Exercise brief:
Return, exactly and in full, the lines of the records below starting at the one with "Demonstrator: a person" and ending at the one with "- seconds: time", and no other lines.

Recorded data:
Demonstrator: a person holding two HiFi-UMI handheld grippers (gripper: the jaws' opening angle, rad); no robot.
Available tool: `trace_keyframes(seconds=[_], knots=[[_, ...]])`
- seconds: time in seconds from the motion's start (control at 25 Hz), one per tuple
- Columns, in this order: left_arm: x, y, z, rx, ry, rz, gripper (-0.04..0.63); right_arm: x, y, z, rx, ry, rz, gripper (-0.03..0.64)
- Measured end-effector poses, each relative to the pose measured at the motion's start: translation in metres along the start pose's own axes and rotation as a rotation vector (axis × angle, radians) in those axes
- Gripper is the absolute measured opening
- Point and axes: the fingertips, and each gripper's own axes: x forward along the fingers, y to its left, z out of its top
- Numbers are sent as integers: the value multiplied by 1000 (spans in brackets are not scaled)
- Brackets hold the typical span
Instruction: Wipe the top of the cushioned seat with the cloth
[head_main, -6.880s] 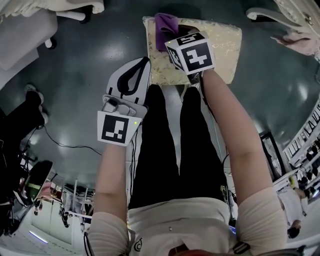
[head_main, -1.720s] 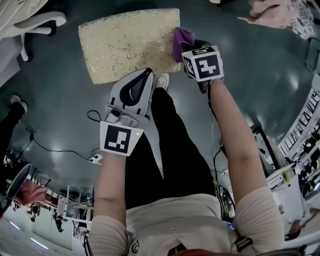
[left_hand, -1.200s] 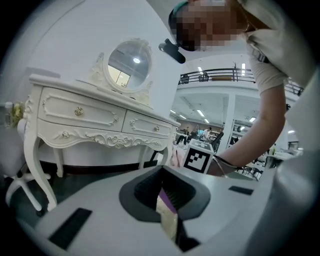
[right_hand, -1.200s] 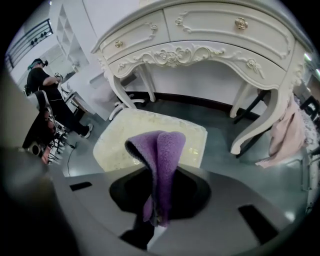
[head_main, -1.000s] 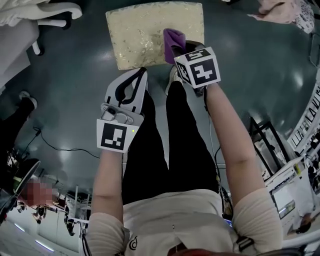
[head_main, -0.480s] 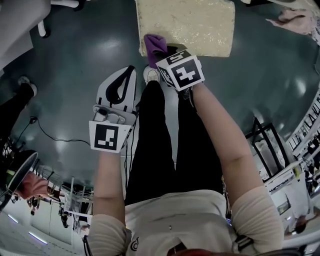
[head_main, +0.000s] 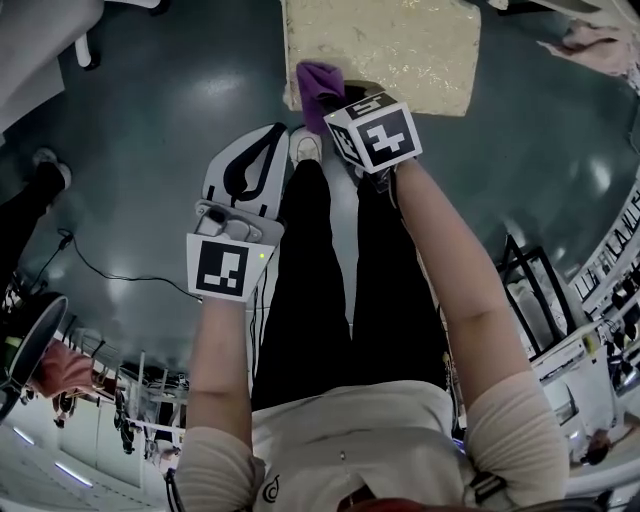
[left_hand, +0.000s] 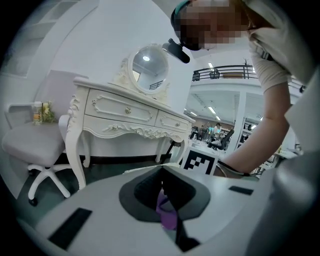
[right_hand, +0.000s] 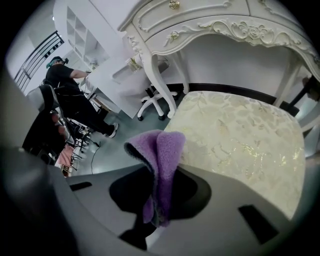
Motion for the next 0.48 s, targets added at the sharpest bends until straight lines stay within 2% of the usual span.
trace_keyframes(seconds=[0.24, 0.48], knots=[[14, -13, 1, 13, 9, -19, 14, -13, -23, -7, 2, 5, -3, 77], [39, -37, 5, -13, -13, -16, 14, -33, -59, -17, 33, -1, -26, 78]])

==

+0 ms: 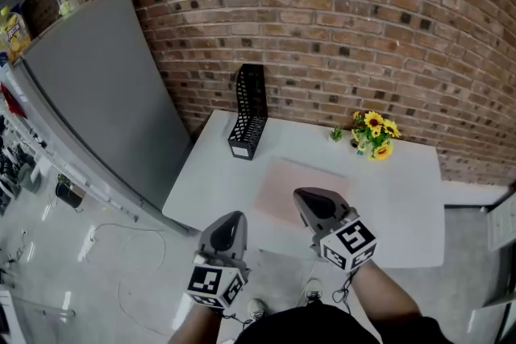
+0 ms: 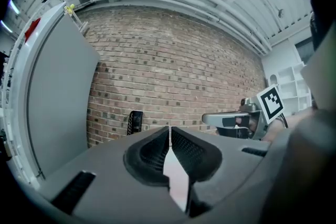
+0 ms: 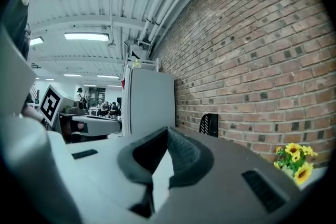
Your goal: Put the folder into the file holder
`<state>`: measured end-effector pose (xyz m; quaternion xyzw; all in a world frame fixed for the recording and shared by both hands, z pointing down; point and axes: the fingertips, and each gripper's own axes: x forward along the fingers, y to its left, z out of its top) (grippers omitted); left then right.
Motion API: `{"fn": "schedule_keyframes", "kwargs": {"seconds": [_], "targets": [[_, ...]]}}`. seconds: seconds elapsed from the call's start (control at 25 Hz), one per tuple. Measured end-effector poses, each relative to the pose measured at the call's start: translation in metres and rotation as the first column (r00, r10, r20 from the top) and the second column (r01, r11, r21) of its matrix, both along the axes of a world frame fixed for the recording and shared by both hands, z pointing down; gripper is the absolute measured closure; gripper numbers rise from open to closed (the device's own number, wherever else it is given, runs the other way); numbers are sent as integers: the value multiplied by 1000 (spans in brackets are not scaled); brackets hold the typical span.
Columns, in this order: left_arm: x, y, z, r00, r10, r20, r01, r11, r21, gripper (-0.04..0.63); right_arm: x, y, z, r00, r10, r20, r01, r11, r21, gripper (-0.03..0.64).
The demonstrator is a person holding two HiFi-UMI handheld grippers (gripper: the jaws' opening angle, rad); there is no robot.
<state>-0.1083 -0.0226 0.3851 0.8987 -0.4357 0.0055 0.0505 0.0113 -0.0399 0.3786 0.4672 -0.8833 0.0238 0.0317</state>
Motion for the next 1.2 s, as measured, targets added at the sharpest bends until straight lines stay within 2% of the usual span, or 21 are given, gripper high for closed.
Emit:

Answer for this exercise:
Demonstrator: a person holding two HiFi-UMI handheld grippers (gripper: the jaws' opening angle, rad); no robot.
Available tool: `trace_keyframes(seconds=[_], knots=[[_, ...]])`
- seconds: time in seconds from the motion's start (control at 25 Hz), one per tuple

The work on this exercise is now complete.